Monday, January 2, 2012

Alphabeasts: L is for Landstrider

This week's Alphabeasts drawing is from a movie I never saw when it was actually in theaters, though I probably would have enjoyed it more then. To tell you the truth, The Dark Crystal in late 2011 left me flat.

All the same, here's a landstrider:



When I was assembling my plan for this alphabet, I used a wikipedia page that lists the various fauna of Thra, figuring that with Jim Henson behind it That Dark Crystal would at least offer me some interesting stuff to draw.

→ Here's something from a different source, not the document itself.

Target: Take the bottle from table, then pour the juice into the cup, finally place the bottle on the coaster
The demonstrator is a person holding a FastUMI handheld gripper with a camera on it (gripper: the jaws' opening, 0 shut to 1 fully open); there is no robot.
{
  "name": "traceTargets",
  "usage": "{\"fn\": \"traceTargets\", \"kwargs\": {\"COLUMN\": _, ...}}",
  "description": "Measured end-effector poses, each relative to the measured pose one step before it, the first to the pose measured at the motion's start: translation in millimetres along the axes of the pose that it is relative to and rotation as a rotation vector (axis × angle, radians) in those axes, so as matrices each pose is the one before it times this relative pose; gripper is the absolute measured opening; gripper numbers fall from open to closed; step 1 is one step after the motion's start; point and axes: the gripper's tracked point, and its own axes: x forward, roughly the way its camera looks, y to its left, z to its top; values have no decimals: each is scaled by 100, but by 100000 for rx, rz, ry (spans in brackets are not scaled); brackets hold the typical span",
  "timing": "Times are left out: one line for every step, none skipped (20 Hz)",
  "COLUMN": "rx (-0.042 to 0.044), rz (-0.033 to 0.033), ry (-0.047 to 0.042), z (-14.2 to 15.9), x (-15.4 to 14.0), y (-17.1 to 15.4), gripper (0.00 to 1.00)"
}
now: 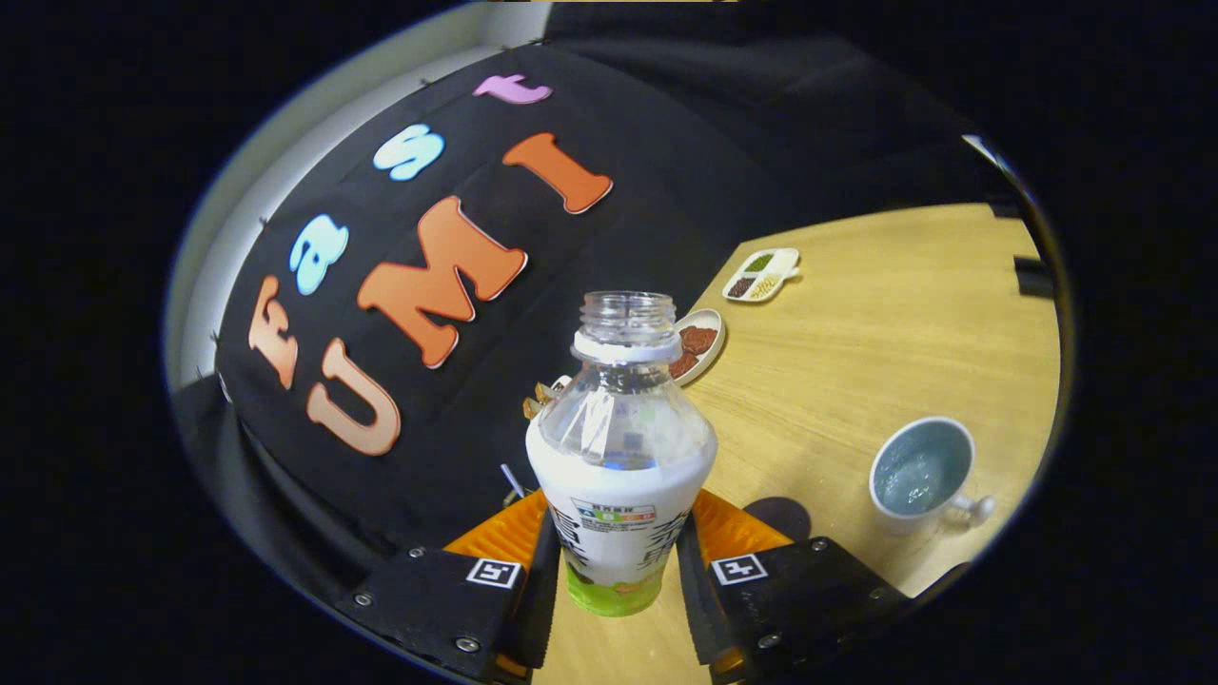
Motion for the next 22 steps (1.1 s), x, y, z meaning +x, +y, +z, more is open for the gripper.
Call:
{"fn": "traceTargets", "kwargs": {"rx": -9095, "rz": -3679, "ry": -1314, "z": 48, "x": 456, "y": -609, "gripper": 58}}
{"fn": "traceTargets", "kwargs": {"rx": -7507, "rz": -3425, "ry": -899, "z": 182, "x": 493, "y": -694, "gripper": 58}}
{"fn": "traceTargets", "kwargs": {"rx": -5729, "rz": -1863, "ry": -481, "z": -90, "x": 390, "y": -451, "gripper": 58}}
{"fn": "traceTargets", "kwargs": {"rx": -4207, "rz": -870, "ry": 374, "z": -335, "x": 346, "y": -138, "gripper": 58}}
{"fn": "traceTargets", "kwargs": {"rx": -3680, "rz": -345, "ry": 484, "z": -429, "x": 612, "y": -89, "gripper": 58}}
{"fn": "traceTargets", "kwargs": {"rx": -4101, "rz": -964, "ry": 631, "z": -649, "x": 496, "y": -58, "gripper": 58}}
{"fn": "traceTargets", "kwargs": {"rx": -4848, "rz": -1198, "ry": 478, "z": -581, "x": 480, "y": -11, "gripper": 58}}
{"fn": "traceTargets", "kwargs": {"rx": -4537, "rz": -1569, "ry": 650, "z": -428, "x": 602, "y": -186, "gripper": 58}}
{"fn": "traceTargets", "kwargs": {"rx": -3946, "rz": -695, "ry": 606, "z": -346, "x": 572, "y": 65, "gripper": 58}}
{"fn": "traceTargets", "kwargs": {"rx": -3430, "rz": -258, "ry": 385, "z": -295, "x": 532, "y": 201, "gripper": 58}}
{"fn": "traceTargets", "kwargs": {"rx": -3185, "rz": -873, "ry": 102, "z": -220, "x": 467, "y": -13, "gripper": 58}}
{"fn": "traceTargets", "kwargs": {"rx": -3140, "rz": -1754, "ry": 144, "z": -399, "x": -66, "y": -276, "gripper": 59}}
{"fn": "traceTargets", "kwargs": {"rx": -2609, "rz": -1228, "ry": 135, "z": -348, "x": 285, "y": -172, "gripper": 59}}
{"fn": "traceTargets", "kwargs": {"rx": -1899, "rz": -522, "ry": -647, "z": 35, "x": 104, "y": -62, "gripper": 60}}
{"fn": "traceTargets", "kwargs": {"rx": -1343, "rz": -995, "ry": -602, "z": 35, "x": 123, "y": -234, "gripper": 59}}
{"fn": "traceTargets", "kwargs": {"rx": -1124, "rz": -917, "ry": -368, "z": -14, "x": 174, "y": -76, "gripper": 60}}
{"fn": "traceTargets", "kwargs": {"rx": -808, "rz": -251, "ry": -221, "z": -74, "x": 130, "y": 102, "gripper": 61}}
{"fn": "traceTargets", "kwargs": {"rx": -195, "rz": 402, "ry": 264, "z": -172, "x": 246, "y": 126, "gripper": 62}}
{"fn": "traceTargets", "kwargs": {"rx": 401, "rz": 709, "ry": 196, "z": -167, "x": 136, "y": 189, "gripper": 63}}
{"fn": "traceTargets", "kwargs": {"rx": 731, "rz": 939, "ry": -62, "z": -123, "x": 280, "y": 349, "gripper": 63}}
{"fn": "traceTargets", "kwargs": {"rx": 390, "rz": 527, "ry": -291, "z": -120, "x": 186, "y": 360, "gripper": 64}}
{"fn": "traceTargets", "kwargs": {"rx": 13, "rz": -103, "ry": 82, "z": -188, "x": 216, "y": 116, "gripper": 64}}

And I'll admit that there's a lot of visual imagination in the landstrider. I described it to Sam Wolk a few days ago as having a walrus/catfish/sloth face, a giraffe/elephant body, and the movements of a guy-on-stilts crossed with a guy-on-all-fours. The landstrider does not look like a natural thing, especially when it is in motion. Because it is a guy on stilts and on all fours at once. I think the area they come from, on Thra, is called the Uncanny Valley.

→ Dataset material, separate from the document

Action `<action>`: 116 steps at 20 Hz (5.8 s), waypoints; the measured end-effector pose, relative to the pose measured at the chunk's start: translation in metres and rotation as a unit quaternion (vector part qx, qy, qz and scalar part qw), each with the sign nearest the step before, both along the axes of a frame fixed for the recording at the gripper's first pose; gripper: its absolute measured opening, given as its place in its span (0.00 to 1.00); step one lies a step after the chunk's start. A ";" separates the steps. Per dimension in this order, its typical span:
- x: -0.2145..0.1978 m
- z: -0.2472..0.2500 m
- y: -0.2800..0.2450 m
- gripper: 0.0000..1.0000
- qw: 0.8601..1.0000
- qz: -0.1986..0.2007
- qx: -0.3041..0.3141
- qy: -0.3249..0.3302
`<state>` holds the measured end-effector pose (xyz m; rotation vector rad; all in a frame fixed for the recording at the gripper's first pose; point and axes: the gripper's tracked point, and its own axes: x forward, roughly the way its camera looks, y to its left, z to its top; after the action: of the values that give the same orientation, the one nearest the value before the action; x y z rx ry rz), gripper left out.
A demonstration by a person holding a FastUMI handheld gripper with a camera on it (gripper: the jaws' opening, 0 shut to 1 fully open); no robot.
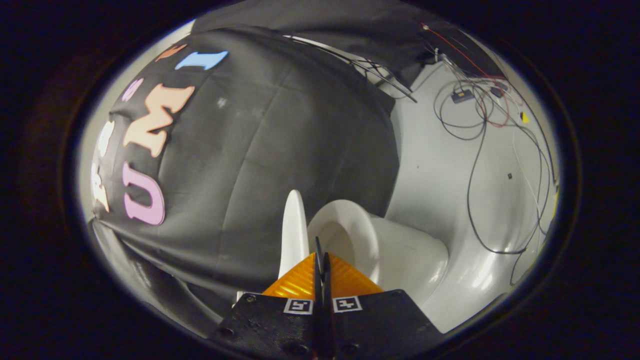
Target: Open the toilet lid.
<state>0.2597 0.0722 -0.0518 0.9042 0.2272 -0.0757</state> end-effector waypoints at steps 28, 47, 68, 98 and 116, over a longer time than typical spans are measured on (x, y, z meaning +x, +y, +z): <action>-0.036 0.118 0.271 0.00 0.934 0.138 -0.322 -0.071; -0.038 0.093 0.398 0.00 0.880 0.258 -0.387 -0.094; -0.029 0.058 0.475 0.03 0.818 0.342 -0.458 -0.069; -0.085 0.204 0.407 0.31 0.798 0.226 -0.505 -0.239; -0.109 0.287 0.122 0.46 0.807 0.011 -0.537 -0.243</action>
<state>0.1508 0.1938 0.2348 -0.2418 -0.2889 0.0555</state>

I'm sure if I'd watched the movie when I was ten, the next few weeks would have seen my spiral notebooks filling up with doodles of skeksis and mystics, garthim and nebries. (Frankly, I'm surprised there weren't more garthim drawn when the Alphabeasts were covering G.)

But between the all-too-transparent archetypal/stereotypical quest narrative (obviously destined to succeed, despite the protagonist's lack of agency. resources, or personality) and the gelfling puppet performances that kept making me think of Team America: World Police, I couldn't manage to care about the characters in the movie or their goals.

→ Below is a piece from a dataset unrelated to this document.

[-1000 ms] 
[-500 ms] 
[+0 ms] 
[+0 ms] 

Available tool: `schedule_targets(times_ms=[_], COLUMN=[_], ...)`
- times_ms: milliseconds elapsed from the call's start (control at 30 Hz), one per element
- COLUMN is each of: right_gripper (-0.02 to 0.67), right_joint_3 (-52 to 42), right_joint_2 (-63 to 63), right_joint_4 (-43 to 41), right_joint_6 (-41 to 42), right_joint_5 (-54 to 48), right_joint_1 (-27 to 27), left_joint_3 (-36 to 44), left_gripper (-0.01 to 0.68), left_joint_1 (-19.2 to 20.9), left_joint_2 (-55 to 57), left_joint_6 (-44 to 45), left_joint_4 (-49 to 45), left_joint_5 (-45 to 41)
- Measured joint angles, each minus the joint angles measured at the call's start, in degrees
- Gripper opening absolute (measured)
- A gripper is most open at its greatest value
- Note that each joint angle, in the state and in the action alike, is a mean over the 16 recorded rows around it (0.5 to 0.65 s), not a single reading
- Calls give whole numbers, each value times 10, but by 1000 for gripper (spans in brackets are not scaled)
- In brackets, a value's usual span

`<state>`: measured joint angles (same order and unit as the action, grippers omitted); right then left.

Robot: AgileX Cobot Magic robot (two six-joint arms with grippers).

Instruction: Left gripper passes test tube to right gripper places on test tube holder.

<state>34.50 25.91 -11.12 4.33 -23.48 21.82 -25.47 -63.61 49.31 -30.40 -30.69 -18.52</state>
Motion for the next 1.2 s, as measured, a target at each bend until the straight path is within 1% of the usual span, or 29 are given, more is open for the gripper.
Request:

I found a lot of the incidental detail (the flora, the geology) really charming, and some of the puppet/costumes really impressive, but I can't say I'd want to watch them again.

Give me a couple episodes of The Muppet Show instead—and kudos to the clever soul who drew koozebanians last week.

Next week: an unexpected unicorn!

1 comment:

Ben Towle said...

Nice Landstrider! I loved that movie as a kid, but I've made a point to not re-watch it as an adult; I suspect my reaction would be about the same as yours was on you recent viewing.